● WORK REQUIRED: Set down the lines of the data exactly, starting at the first and stopping after the line containing "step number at".

● AVAILABLE DATA:
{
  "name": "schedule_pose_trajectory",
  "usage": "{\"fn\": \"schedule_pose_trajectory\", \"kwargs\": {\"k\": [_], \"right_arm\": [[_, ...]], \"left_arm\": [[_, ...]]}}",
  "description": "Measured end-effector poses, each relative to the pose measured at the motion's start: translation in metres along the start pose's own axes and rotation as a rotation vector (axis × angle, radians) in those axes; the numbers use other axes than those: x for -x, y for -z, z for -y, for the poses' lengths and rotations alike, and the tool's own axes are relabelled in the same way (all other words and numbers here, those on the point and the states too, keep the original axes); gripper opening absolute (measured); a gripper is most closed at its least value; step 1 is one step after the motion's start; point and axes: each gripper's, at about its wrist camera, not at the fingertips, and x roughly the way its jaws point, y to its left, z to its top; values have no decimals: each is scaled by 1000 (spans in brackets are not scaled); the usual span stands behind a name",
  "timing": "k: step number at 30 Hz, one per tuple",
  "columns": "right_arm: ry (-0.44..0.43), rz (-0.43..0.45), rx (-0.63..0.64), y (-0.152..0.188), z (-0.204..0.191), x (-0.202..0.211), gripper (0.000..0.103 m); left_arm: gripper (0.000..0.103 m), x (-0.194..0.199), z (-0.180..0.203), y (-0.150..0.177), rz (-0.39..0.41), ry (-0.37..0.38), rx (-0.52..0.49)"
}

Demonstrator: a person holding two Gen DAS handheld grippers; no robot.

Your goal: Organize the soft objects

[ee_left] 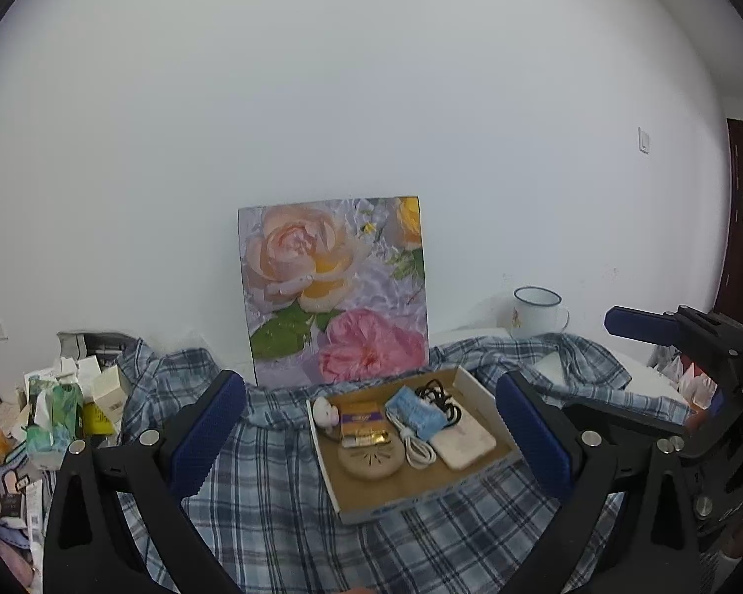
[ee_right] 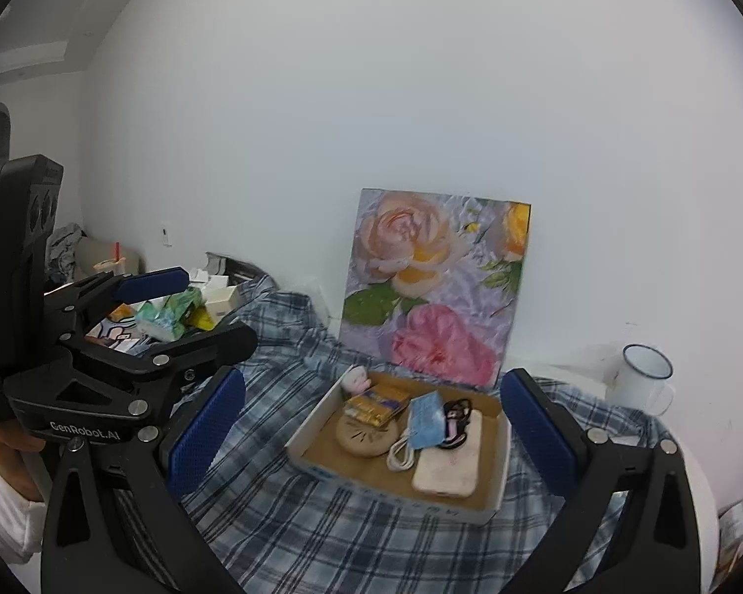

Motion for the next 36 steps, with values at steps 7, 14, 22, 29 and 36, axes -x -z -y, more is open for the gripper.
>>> {"fn": "schedule_pose_trajectory", "kwargs": {"k": [7,14,22,29,36], "right_arm": [[7,-17,-9,23,-4,1,103],[21,-50,-33,44,1,2,103],[10,-65,-62,69,5,-1,103],[27,-8,-94,94,9,-8,103],[58,-82,-98,119,10,-33,103]], "left_arm": [[101,-6,3,25,-22,32,19],[101,-12,15,46,-29,42,2],[101,-21,22,66,-46,58,-1],[101,-40,24,87,-82,39,-20],[99,-58,26,115,-106,-27,-35]]}}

● RESULT BELOW:
{
  "name": "schedule_pose_trajectory",
  "usage": "{\"fn\": \"schedule_pose_trajectory\", \"kwargs\": {\"k\": [_], \"right_arm\": [[_, ...]], \"left_arm\": [[_, ...]]}}",
  "description": "Measured end-effector poses, each relative to the pose measured at the motion's start: translation in metres along the start pose's own axes and rotation as a rotation vector (axis × angle, radians) in those axes; the numbers use other axes than those: x for -x, y for -z, z for -y, for the poses' lengths and rotations alike, and the tool's own axes are relabelled in the same way (all other words and numbers here, those on the point and the states too, keep the original axes); gripper opening absolute (measured); a gripper is most closed at its least value; step 1 is one step after the motion's start; point and axes: each gripper's, at about its wrist camera, not at the fingertips, and x roughly the way its jaws point, y to its left, z to its top; values have no decimals: each is scaled by 1000 (spans in brackets are not scaled); the usual span stands behind a name",
  "timing": "k: step number at 30 Hz, one per tuple",

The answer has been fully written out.